EXERCISE PROMPT:
Scan the listing below. Return every line containing the string "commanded".

DATASET EXTRACT:
|---|

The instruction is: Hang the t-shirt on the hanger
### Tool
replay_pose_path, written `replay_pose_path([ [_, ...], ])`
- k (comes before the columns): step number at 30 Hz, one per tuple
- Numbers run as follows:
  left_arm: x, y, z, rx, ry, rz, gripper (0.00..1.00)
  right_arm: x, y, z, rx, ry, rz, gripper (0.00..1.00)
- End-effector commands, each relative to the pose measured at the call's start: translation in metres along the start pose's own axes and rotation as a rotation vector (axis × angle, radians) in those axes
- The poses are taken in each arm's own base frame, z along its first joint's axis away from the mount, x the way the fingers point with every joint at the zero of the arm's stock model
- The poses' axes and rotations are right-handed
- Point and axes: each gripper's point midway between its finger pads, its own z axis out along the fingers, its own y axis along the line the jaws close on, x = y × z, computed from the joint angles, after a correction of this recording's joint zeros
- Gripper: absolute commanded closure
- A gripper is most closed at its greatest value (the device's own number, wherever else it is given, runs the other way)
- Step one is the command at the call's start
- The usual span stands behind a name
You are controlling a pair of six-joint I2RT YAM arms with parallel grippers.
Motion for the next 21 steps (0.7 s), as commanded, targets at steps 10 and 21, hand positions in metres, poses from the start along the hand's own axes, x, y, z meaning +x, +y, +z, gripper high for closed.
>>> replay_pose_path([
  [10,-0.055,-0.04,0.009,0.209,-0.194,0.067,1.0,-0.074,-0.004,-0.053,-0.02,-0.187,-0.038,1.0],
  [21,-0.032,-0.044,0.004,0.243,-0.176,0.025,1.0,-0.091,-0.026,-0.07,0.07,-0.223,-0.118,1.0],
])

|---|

YOUR RESPONSE:
- Gripper: absolute commanded closure
Motion for the next 21 steps (0.7 s), as commanded, targets at steps 10 and 21, hand positions in metres, poses from the start along the hand's own axes, x, y, z meaning +x, +y, +z, gripper high for closed.

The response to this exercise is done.